## Work to complete
The answer must be every line below that contains the string "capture".

Collected data

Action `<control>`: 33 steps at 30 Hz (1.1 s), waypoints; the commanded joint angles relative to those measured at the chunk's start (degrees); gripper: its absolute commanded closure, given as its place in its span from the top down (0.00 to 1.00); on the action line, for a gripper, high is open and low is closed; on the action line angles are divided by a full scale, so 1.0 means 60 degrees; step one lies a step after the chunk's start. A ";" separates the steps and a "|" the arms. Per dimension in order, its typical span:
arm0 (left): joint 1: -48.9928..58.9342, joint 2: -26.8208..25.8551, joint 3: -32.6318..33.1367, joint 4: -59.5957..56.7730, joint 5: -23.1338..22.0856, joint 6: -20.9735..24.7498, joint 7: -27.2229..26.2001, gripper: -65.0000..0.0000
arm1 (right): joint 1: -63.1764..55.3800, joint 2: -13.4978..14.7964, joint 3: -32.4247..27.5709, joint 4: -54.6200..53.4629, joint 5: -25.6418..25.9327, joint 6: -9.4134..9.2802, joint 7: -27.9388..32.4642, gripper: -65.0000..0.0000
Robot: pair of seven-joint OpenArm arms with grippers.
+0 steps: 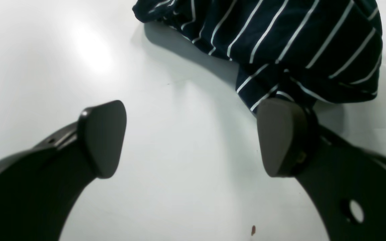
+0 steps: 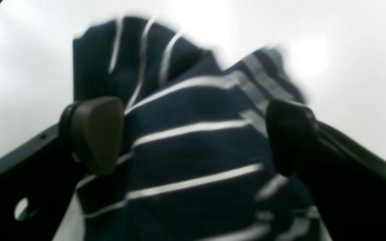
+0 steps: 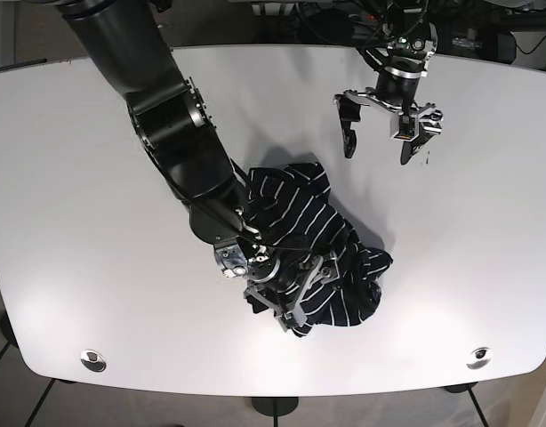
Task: Fold the T-shirt properly
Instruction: 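Lift the shirt with the right gripper and drag it across the table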
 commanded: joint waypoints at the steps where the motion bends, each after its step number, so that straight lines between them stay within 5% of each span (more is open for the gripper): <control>1: 0.0020 -0.0013 -0.0022 0.0153 -0.0089 0.0010 -0.0304 0.87 | 0.0332 -0.0165 0.0017 0.0040 0.0103 0.0055 0.0632 1.00; 3: 0.0020 -0.0013 -0.0022 0.0138 -0.0089 0.0010 -0.0304 0.87 | 0.0274 -0.0165 0.0002 -0.0238 0.0103 0.0011 0.1057 0.94; 8: 0.0020 -0.0028 -0.0037 0.0123 -0.0089 0.0010 -0.0304 0.88 | 0.0244 -0.0165 0.0032 -0.0282 0.0118 -0.0003 0.1116 0.01; 10: 0.0020 -0.0028 -0.0022 0.0109 -0.0089 0.0010 -0.0304 0.88 | 0.0244 -0.0165 0.0046 -0.0209 0.0118 -0.0003 0.1116 0.08; 13: -0.0009 -0.0028 0.0022 0.0109 -0.0089 0.0010 -0.0304 0.88 | 0.0112 -0.0165 0.0061 0.0905 0.0118 -0.0003 0.0867 0.03; 22: -0.0405 -0.0087 0.1121 -0.0917 -0.0001 -0.0004 -0.0304 0.87 | -0.0562 0.0581 0.0046 0.6721 0.0044 0.0026 -0.1346 0.03; 28: -0.1372 -0.0087 0.1194 -0.1444 -0.0001 -0.0004 -0.0304 0.87 | -0.0562 0.0610 0.0061 0.8011 0.0015 0.0041 -0.1888 0.03; 33: -0.2119 -0.0497 0.2264 -0.1855 0.0482 0.0010 -0.0290 0.87 | -0.0694 0.0610 0.0061 0.8421 0.0015 0.0026 -0.2049 0.03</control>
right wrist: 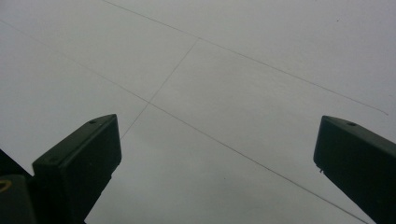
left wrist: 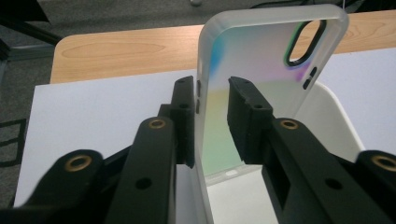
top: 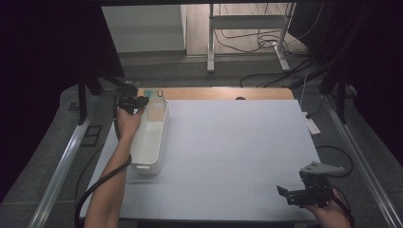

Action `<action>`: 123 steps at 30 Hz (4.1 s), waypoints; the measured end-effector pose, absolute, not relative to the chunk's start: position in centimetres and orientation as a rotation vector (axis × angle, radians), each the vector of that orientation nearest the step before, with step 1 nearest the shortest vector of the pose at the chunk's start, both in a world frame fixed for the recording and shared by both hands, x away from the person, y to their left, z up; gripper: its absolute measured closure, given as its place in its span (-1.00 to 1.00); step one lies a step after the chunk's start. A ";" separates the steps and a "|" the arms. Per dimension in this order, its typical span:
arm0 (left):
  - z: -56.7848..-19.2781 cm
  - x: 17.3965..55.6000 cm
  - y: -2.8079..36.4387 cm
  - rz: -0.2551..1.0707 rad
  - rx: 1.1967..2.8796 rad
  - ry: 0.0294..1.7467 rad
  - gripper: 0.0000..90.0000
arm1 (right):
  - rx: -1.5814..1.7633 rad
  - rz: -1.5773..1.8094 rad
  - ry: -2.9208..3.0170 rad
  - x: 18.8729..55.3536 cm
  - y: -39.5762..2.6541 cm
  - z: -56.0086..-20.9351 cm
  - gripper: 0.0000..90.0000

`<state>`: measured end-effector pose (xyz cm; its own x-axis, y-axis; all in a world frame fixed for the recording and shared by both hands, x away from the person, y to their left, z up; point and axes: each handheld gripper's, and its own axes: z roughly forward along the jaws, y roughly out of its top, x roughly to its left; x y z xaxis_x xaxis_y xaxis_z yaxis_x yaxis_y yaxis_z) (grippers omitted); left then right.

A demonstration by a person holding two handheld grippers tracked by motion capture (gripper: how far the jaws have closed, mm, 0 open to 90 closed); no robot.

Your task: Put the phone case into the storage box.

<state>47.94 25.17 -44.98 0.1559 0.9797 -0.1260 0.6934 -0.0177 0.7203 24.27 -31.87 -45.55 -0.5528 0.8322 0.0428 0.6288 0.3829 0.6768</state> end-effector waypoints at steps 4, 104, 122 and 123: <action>-44.8 47.8 25.1 0.541 1.781 1.589 0.45 | 1.279 0.942 2.344 24.3 -31.8 -45.6 -0.98; -43.9 37.3 22.7 0.292 1.915 1.145 -0.92 | 1.291 0.948 2.319 24.0 -31.9 -45.3 -1.00; -43.8 33.2 21.7 0.278 1.949 1.059 -0.92 | 1.277 0.946 2.335 24.0 -31.8 -45.3 -1.00; -43.8 32.9 21.7 0.276 1.950 1.057 -0.92 | 1.275 0.945 2.335 24.0 -31.8 -45.3 -1.00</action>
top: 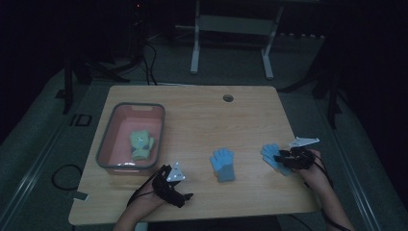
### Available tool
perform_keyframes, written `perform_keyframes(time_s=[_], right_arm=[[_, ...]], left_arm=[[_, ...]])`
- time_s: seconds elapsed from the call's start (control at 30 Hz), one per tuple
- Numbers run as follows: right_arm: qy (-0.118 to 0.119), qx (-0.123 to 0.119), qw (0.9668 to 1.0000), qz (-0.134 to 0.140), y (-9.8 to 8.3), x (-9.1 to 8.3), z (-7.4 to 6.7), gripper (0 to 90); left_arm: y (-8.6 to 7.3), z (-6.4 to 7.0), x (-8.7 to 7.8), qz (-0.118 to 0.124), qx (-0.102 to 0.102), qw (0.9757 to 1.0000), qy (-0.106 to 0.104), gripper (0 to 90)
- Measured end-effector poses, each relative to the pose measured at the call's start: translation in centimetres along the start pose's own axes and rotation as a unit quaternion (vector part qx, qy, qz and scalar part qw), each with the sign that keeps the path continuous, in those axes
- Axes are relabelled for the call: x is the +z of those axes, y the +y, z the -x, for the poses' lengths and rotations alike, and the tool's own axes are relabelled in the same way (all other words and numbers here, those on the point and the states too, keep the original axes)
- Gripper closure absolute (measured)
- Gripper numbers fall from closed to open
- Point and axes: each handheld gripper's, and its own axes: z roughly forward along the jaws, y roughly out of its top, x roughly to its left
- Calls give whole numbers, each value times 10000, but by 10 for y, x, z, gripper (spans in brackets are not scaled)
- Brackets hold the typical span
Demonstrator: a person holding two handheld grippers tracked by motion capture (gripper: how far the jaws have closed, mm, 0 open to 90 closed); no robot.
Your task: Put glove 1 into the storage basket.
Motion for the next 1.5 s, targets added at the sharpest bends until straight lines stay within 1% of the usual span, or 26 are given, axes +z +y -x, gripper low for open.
perform_keyframes(time_s=[0.07, 0.13, 0.2, 0.27, 0.4, 0.43, 0.47, 0.53, 0.6, 0.67, 0.7, 0.73, 0.77, 0.9, 0.97, 1.03, 1.07, 1.13, 1.17, 1.23, 1.27, 1.3, 1.33, 1.37, 1.43, 1.5], right_arm=[[-38, 11, 10000, -3, 0, 0, -5, 755], [-200, 28, 9997, -95, 2, -1, -12, 807], [-384, 175, 9990, -162, 6, -2, -19, 823], [-415, 298, 9986, -100, 12, -6, -28, 830], [-494, 391, 9978, 193, 29, -20, -50, 832], [-501, 481, 9971, 302, 33, -25, -55, 832], [-481, 593, 9961, 438, 38, -29, -60, 832], [-537, 814, 9930, 663, 45, -35, -68, 832], [-506, 1118, 9888, 850, 50, -37, -74, 832], [-444, 1345, 9846, 1028, 52, -35, -79, 832], [-444, 1345, 9846, 1028, 52, -35, -79, 832], [-439, 1406, 9830, 1092, 53, -33, -83, 832], [-510, 1505, 9809, 1122, 54, -26, -88, 832], [-687, 1775, 9768, 980, 52, -12, -92, 832], [-852, 1907, 9734, 943, 48, -6, -93, 831], [-1013, 2094, 9679, 954, 42, -1, -93, 831], [-973, 2205, 9659, 941, 40, 1, -93, 830], [-1140, 2237, 9636, 916, 37, 4, -95, 828], [-1209, 2232, 9634, 867, 35, 6, -96, 826], [-1350, 2345, 9590, 849, 29, 10, -94, 821], [-1391, 2351, 9588, 778, 26, 12, -92, 815], [-1437, 2412, 9569, 739, 23, 15, -91, 813], [-1479, 2436, 9560, 696, 21, 17, -89, 806], [-1531, 2427, 9559, 625, 19, 19, -87, 796], [-1519, 2510, 9539, 636, 15, 21, -84, 766], [-1563, 2461, 9544, 635, 14, 22, -83, 729]], left_arm=[[0, 1, 0, -1, 9, 10000, 3, 55], [1, 1, 1, -23, 38, 10000, 17, 55], [1, 1, 0, -19, 45, 10000, 28, 55], [1, 1, 0, -12, 47, 10000, 31, 55], [1, 1, -1, 5, 45, 10000, 25, 55], [1, 1, -1, 9, 54, 10000, 29, 55], [1, 1, -1, 8, 56, 10000, 25, 55], [1, 2, -1, 18, 57, 10000, 33, 55], [2, 2, -1, 15, 73, 10000, 36, 55], [2, 3, 0, 18, 82, 10000, 31, 55], [2, 3, 0, 18, 82, 10000, 31, 55], [2, 3, 0, 22, 84, 10000, 32, 55], [2, 2, 0, 33, 72, 10000, 35, 55], [2, 2, 0, 38, 76, 10000, 39, 55], [2, 2, 0, 37, 79, 10000, 39, 55], [2, 3, 0, 32, 88, 10000, 23, 55], [2, 2, 0, 34, 88, 10000, 21, 55], [2, 3, 0, 46, 96, 9999, 29, 55], [2, 3, 0, 42, 98, 9999, 28, 55], [2, 3, 0, 43, 103, 9999, 26, 55], [2, 4, 0, 40, 110, 9999, 22, 55], [2, 4, 0, 37, 116, 9999, 29, 55], [2, 3, 0, 28, 119, 9999, 29, 55], [2, 3, 0, 18, 128, 9999, 32, 55], [2, 4, 0, 18, 140, 9999, 32, 55], [2, 4, 0, 13, 148, 9999, 36, 55]])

## Answer
A demonstration by a person holding two handheld grippers tracked by motion capture (gripper: how far the jaws have closed, mm, 0 open to 90 closed); no robot.
Demonstrator: a person holding two handheld grippers tracked by motion capture (gripper: how far the jaws have closed, mm, 0 open to 90 closed); no robot.

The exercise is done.